- REQUIRED WORK -
Check every line below for the string "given", and copy the lines that contain it.

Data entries
:::::
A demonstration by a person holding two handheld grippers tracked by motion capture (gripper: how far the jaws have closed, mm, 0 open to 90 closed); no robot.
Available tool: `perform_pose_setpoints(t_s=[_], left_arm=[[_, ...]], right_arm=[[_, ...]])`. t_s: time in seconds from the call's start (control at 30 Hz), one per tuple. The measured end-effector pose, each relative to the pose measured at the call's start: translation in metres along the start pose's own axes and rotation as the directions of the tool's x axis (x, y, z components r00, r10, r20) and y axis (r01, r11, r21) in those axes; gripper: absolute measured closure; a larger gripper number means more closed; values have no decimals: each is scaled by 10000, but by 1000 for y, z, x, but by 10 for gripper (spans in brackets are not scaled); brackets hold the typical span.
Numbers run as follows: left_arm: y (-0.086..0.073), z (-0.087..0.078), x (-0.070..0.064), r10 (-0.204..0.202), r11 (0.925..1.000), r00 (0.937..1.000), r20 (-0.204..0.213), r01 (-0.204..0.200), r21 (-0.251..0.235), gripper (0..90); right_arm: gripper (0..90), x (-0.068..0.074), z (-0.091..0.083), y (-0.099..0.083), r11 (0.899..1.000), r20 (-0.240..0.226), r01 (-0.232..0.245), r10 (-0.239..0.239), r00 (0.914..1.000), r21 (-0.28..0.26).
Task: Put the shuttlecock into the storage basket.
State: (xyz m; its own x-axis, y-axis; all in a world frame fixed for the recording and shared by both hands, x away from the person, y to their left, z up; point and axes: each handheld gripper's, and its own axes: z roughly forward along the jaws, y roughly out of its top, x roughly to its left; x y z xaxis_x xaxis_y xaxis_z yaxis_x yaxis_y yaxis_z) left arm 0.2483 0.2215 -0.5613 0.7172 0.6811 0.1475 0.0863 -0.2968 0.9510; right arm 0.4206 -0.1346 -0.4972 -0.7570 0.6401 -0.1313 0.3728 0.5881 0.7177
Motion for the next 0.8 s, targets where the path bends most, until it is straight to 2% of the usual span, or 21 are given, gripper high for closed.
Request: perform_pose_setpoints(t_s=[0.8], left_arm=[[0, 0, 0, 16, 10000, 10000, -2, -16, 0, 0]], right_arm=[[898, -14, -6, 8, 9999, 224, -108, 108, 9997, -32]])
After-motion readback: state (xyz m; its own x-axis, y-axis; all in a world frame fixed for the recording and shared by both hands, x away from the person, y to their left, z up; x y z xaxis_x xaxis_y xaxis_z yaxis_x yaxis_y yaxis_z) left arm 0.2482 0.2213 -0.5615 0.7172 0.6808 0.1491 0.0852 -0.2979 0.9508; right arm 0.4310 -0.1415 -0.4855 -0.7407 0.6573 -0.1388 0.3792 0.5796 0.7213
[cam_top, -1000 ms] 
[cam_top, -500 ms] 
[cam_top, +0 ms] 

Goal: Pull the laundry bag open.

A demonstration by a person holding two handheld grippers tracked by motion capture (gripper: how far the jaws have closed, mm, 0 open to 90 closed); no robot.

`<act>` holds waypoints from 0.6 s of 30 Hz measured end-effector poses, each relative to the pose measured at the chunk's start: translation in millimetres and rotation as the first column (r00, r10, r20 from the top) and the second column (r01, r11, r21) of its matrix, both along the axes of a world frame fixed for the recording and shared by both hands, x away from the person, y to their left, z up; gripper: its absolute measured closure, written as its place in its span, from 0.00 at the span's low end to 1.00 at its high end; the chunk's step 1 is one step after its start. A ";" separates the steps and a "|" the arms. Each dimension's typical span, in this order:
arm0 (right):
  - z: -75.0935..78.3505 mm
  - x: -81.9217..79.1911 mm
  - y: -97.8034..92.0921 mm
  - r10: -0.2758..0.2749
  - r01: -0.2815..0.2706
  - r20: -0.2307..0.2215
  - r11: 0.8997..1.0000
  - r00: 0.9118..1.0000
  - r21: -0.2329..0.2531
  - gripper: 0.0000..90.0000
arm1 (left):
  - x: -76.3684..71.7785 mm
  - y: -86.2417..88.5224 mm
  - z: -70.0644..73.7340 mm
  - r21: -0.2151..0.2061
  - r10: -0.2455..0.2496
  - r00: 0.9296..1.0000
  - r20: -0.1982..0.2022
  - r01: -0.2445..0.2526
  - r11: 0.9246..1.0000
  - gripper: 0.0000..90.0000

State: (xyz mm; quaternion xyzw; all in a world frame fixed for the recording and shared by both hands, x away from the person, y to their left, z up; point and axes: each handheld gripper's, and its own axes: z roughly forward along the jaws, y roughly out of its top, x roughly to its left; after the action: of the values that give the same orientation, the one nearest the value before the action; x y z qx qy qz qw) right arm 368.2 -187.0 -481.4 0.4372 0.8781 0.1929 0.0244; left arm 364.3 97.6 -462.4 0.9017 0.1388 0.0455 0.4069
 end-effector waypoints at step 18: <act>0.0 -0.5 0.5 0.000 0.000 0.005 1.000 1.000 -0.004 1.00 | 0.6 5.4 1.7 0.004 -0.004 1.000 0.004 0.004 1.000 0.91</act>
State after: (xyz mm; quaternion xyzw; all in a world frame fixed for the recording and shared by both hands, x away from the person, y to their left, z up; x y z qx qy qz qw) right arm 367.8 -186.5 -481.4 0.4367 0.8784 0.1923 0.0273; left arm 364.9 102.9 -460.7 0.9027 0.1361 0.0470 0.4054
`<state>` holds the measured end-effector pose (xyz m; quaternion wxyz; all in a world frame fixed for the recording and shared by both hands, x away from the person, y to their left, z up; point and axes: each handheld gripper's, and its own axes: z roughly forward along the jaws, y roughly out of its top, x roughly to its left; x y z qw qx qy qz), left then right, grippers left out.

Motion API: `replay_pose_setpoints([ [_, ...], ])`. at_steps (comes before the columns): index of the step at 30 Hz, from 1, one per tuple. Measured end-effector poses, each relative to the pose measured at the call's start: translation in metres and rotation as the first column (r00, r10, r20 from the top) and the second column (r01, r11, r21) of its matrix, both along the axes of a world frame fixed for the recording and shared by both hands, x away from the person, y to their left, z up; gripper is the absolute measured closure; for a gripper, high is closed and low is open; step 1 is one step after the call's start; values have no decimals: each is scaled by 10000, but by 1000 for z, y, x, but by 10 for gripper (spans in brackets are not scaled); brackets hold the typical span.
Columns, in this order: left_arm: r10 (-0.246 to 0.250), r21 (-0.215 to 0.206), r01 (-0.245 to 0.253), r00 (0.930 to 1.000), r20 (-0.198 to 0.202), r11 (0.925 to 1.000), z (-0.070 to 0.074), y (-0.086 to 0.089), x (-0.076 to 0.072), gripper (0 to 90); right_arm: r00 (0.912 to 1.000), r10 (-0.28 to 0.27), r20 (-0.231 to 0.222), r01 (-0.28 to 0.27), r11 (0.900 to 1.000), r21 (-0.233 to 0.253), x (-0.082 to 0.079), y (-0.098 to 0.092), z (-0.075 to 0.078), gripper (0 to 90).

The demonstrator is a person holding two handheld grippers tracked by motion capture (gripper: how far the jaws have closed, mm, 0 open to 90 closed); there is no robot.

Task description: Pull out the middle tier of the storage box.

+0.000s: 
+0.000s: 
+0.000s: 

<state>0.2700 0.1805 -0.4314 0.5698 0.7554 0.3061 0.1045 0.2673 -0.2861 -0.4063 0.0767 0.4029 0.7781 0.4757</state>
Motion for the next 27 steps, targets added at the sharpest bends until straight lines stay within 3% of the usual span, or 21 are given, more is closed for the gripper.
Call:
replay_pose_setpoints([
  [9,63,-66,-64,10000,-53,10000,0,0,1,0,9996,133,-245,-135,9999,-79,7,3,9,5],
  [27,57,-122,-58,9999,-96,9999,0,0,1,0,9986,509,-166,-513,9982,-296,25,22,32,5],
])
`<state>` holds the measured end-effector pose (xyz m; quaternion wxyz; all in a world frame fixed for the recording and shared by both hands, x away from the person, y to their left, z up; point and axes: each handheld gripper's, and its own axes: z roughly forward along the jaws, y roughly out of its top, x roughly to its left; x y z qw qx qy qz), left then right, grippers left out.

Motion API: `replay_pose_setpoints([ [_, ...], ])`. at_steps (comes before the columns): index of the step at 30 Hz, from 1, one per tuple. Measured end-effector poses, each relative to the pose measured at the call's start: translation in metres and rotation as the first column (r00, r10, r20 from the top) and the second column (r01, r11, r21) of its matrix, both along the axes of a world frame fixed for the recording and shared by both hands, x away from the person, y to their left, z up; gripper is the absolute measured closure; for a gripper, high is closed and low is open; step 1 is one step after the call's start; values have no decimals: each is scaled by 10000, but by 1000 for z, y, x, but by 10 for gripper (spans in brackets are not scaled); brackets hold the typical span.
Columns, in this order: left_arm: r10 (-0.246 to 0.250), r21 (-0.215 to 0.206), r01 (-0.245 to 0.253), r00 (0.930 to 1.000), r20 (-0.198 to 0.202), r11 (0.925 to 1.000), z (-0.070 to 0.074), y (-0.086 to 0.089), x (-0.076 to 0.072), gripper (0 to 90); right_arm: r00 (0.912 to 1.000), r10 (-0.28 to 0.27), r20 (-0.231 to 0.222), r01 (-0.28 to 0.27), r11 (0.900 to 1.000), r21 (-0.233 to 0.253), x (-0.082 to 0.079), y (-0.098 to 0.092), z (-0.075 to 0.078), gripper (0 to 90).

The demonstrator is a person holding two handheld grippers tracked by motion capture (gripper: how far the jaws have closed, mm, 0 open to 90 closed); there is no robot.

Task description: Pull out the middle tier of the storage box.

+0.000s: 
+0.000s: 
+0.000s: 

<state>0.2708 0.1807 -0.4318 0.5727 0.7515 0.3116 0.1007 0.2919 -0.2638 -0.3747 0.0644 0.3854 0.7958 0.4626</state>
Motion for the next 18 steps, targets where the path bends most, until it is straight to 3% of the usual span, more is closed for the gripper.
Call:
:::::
- COMPLETED TASK -
Motion for the next 0.8 s, targets where the path bends most, until it is straight to 2% of the usual span, or 21 are given, gripper high for closed.
Motion for the next 27 steps, targets added at the sharpest bends until straight lines stay within 3% of the usual span, or 21 are given, more is closed for the gripper.

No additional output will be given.